While a graduate student at UC Berkeley, I took a statistics course in linear and logistic regression and it introduced me to the issues with the achievement gap in secondary schools. For the analysis, I used linear and logistic regression packages in Stata and a survey of eighth-graders from the National Education Longitudinal Study.

I was interested in understanding the potential for students to enter and succeed in a STEM field.  To achieve this goal, I ran two regressions.The first was a linear regression with math test scores as the response variable and socio-economic status, future plans, locus of control, self-concept, race and gender as the explanatory variables.The second was a logistic regression with the same explanatory variables as the linear regressions but with being “held back” as the response variable. Locus of control can be interpreted as a measure of control over “life chances” and self-concept a measure of self-esteem.

I ran two models for both the linear regression and logistic regressions, one with the response variable and the explanatory variables and the other with interactions.
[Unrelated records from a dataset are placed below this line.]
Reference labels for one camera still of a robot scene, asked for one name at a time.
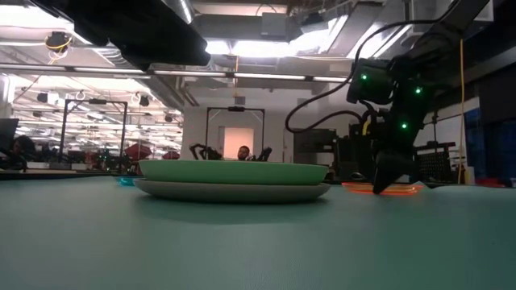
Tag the black perforated panel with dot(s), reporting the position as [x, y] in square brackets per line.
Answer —
[435, 165]

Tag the grey plastic plate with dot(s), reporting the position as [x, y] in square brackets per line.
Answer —
[230, 192]

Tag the dark equipment cabinet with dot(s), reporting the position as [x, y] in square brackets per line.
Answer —
[315, 141]

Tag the person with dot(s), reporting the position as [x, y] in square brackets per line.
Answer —
[22, 149]
[243, 153]

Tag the black metal rig frame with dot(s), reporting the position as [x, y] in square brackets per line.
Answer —
[96, 102]

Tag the green plastic plate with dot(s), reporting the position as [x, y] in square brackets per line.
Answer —
[234, 172]

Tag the long ceiling light strip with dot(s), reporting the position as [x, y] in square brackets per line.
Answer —
[189, 73]

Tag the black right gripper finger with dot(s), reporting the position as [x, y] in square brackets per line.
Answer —
[383, 173]
[405, 167]

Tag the dark computer monitor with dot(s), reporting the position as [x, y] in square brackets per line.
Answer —
[8, 133]

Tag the black background robot arm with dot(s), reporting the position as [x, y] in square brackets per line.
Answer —
[264, 154]
[205, 153]

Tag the blue plastic plate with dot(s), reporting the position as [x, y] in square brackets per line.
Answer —
[127, 181]

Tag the orange plastic plate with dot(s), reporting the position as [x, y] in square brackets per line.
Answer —
[403, 189]

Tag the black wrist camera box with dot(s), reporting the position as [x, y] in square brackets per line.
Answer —
[370, 82]

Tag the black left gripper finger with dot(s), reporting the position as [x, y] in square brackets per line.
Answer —
[185, 48]

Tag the grey ceiling unit box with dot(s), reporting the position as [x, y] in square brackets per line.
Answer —
[274, 25]

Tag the silver ceiling duct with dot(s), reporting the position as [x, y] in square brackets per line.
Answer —
[184, 10]
I added higher order polynomial terms for continuous variables that were not initially significant to test whether there was a non-linear relationship between the response and explanatory variable. I used backward elimination to eliminate explanatory variables with p>0.05 and I checked for changes in R squared to ensure that it did not change significantly after a variable was dropped.

Below discusses the results of the regression analysis. The results show that math test scores  and success in school are highly associated with the future plans of attending college, socio-economic status and race. The paper with the complete analysis including hypotheses  and graphs can be found here: Achievement Gap Paper.

1. Linear Regression


The most significant effect on the mean standard math scores was future plans. Comparing children who had plans to finish high school to those who did not, there was no significant difference in mean standard scores. The differences rose when children stated they planned on attending a vocational school or college, mean standard scores on average were higher by 2.27 and 2.37 respectively compared to those who would not finish high school. For students who planed on finishing college or who had plans on post college degrees, the mean standard math scores on average increased by 6.3 and 8.05 points respectively.
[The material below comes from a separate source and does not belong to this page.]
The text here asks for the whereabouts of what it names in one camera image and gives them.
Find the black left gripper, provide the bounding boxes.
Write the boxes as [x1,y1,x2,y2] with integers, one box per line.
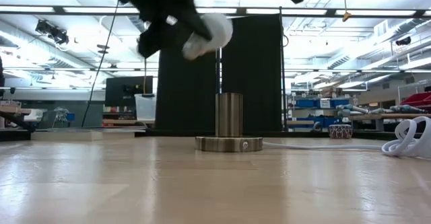
[129,0,213,59]

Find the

The regression also revealed strong associations between math test scores and socio-economic status and race. A one unit increase in socio-economic status (range -2.894 to 1.854, sd=0.8) resulted in an approximate 3.75 point increase in the estimated mean standardized math score,  and a one unit increase in locus of control (range -3 to 1.52, sd=0.7) resulted in a 1.84 increase in the estimated mean standardized math score. Race was also significantly associated with math scores, on average when controlling for the other explanatory variables, African-Americans, Native Americans and Hispanics had a 5.5, 3.7 and 2.1 estimated mean standard score lower than whites respectively. Asian Pacific Islanders, on the other hand, had a 2.4 higher estimated mean standard score compared to whites. Men scored 1.3 points higher compared to females. Self-concept was not significant and was dropped from the model.
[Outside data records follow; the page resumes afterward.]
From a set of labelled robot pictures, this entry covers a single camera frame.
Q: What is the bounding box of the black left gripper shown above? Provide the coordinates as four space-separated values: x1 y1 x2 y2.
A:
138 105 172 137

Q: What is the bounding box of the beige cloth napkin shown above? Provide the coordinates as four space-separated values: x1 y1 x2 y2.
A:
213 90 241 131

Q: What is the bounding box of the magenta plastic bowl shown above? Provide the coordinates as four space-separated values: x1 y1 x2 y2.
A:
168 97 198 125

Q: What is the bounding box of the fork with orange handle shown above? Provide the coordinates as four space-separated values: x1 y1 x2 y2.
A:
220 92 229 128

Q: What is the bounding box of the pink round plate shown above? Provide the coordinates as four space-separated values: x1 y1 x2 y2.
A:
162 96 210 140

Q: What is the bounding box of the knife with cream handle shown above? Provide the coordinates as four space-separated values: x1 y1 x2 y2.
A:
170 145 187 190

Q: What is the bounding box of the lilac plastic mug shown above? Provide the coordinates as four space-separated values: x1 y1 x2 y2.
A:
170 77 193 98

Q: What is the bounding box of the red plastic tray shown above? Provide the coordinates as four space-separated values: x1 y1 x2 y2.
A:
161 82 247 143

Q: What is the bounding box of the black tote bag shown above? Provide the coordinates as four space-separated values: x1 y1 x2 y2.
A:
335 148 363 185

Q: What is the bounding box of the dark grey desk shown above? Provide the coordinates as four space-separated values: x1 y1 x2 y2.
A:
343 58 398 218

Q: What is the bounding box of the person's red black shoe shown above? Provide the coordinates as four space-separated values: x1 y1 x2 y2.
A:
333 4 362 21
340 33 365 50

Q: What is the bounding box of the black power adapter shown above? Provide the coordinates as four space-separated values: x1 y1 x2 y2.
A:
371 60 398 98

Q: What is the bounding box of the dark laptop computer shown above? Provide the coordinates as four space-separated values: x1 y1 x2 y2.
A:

I interacted race and future plans on socio-economic status, and locus of control. The only variables that turned out to be significant were the interactions between African-American and socio-economic status, and Native Americans attending college. The interaction between African-Americans and socio-economic status revealed that on average, controlling for other explanatory variables, if socio-economic status increases by one unit, African-American children had an estimated mean standard score rate of increase of 1.8 less compared to whites.

Checking Model Assumptions

I checked for multicollinearity, homoscedasticity, normally distributed errors and linearity between the response variable and the continuous explanatory variables. The models did not violate any of the linear regression assumptions.

2. Logistic Regression

The logistic regression showed that being held back a grade is positively correlated with being male and African-American but negatively correlated with students who plan on attending a higher level education school upon graduating from high school. Being held back was also negatively correlated with an increase in social economic status and locus of control. Controlling for other variables, a one unit increase in socio-economic status reduced the odds of being held back by 47% and a one unit increase in locus of control reduced the odds by 25%. Controlling for other variables, attending education after high school reduced the odds of being held back by 37%. Compared to those students not planning on a post-high school education. Controlling for all other variables, males had a 59% greater odds of being held back compared to females.

All variables were significant at the 5% level. Those variables that were not significant at the 5% level such as self-concept and some of the race variables were dropped from the model. I interacted socio-economic status on the race variables and none of the interactions were significant. After discovering that self concept was not significant, I added quadratic and cubic polynomial variables but they were not significant and were dropped from the model.